Brief:
Copy exactly the lines of the material below that run from the one containing "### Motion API" through the one containing "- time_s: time". Copy no other lines.

..........

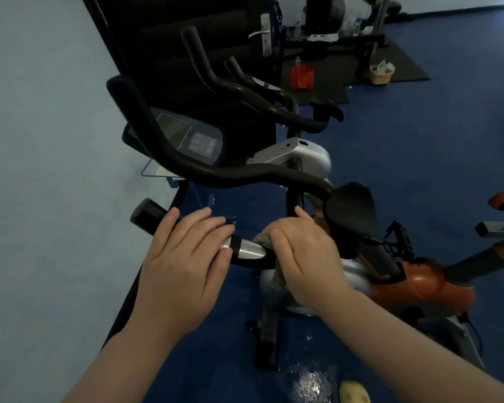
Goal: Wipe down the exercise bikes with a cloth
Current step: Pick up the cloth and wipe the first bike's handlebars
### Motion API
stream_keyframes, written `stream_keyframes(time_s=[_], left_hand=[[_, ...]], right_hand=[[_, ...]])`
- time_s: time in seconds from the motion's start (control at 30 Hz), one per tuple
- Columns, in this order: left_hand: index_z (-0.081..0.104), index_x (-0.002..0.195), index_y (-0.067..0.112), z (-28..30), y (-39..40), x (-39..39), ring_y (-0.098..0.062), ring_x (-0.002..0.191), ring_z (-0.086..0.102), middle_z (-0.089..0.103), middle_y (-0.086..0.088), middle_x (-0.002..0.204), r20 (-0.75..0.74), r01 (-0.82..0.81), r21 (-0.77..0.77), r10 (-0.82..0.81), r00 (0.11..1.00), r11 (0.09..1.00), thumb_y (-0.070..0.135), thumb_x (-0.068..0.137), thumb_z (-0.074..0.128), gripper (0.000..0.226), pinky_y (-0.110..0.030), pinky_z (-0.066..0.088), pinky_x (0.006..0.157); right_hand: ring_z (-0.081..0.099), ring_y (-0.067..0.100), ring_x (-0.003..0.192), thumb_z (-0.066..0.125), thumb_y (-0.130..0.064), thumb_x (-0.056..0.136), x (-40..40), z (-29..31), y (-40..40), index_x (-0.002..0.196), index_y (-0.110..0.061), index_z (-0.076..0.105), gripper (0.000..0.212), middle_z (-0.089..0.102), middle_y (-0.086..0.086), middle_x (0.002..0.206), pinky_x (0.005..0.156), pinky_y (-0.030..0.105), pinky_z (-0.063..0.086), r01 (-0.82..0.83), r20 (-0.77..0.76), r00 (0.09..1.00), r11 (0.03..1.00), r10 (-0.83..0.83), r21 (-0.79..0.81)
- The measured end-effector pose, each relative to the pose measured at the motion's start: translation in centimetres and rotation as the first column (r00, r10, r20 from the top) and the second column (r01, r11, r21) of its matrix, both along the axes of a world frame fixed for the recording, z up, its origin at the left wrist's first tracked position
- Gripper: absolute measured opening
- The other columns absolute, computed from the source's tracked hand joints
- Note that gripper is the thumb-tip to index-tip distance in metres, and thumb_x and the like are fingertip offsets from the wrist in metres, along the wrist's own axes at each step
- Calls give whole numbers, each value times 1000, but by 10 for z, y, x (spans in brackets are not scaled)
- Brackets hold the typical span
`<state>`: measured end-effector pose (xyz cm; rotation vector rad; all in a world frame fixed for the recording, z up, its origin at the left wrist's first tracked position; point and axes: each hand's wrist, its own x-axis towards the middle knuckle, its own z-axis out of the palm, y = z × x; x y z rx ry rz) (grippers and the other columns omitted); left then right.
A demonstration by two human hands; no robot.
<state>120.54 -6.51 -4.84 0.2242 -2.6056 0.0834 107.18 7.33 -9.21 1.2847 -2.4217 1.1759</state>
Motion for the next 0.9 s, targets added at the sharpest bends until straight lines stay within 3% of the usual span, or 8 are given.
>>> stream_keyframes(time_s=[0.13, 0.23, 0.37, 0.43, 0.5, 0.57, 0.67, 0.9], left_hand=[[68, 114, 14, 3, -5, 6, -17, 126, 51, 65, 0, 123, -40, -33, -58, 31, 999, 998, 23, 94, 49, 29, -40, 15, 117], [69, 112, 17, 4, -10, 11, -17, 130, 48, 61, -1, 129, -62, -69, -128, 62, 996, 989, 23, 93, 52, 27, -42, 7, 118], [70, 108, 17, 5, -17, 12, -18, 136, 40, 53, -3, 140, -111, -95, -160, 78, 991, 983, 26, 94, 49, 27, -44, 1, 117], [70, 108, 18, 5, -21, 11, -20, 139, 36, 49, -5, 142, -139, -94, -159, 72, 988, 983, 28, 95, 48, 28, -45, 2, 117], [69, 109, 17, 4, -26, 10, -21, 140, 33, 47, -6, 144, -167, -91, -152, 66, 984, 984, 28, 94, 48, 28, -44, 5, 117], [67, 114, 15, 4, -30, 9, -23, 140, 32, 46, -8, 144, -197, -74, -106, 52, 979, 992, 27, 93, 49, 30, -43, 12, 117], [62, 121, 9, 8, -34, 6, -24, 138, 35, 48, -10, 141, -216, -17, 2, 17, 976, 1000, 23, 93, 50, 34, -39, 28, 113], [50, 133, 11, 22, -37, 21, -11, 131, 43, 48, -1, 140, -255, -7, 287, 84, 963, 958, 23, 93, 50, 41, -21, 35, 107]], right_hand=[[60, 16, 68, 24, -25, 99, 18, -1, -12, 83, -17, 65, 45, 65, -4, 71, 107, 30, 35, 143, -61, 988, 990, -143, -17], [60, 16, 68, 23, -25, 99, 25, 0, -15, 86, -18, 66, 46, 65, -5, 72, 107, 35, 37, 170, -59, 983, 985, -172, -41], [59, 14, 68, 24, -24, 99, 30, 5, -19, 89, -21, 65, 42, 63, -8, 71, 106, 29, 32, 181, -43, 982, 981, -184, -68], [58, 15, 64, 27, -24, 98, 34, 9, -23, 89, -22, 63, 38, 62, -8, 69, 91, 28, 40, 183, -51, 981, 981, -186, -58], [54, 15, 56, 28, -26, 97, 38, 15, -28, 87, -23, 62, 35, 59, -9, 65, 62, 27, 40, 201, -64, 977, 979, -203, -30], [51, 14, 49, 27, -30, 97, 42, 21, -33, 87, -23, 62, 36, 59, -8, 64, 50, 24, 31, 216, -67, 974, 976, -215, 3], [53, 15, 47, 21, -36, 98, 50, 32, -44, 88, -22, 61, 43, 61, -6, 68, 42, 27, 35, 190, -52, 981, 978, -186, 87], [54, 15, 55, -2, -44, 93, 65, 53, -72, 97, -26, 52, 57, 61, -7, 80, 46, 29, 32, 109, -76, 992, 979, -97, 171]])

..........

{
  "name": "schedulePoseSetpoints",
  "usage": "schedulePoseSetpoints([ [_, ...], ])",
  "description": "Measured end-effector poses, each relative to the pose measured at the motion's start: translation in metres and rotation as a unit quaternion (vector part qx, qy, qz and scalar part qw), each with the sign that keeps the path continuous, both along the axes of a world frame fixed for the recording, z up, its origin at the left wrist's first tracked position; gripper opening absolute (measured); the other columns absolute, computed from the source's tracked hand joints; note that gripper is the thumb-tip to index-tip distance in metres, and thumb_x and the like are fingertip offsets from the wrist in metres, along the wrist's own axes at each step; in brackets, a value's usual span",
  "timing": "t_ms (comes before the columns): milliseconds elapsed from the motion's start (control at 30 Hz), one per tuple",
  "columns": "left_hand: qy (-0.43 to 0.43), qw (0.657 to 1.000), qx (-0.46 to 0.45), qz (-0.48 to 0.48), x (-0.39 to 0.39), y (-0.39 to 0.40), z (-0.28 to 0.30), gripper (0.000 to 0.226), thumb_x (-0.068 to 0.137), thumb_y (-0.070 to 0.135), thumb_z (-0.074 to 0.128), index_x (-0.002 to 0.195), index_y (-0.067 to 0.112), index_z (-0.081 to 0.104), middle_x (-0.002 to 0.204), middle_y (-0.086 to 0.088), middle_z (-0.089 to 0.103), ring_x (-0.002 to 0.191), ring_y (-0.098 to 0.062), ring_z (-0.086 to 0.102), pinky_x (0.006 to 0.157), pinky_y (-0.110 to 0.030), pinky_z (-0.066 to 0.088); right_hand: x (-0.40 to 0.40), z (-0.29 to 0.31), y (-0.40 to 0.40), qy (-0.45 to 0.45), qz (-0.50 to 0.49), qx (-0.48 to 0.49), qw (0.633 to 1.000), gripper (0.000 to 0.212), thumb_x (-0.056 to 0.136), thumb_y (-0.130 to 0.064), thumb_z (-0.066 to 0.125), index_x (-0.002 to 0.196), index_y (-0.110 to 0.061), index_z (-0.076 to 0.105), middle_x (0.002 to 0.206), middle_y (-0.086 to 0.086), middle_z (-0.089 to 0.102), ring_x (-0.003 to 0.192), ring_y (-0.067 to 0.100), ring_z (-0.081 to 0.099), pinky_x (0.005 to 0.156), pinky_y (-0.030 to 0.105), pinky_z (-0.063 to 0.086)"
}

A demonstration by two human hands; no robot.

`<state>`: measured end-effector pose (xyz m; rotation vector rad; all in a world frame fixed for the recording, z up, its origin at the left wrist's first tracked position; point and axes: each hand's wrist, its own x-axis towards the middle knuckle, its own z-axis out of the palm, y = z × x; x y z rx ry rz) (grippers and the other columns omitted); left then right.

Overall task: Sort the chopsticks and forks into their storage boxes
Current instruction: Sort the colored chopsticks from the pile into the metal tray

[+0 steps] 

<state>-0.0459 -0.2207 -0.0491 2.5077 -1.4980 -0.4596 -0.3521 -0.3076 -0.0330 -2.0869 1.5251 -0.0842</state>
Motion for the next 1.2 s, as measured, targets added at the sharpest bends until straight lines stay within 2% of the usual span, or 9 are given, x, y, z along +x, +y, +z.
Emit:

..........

Result for this exercise:
### Motion API
stream_keyframes, written `stream_keyframes(time_s=[_], left_hand=[[_, ...]], right_hand=[[_, ...]])`
- time_s: time in seconds from the motion's start (control at 30 Hz), one per tuple

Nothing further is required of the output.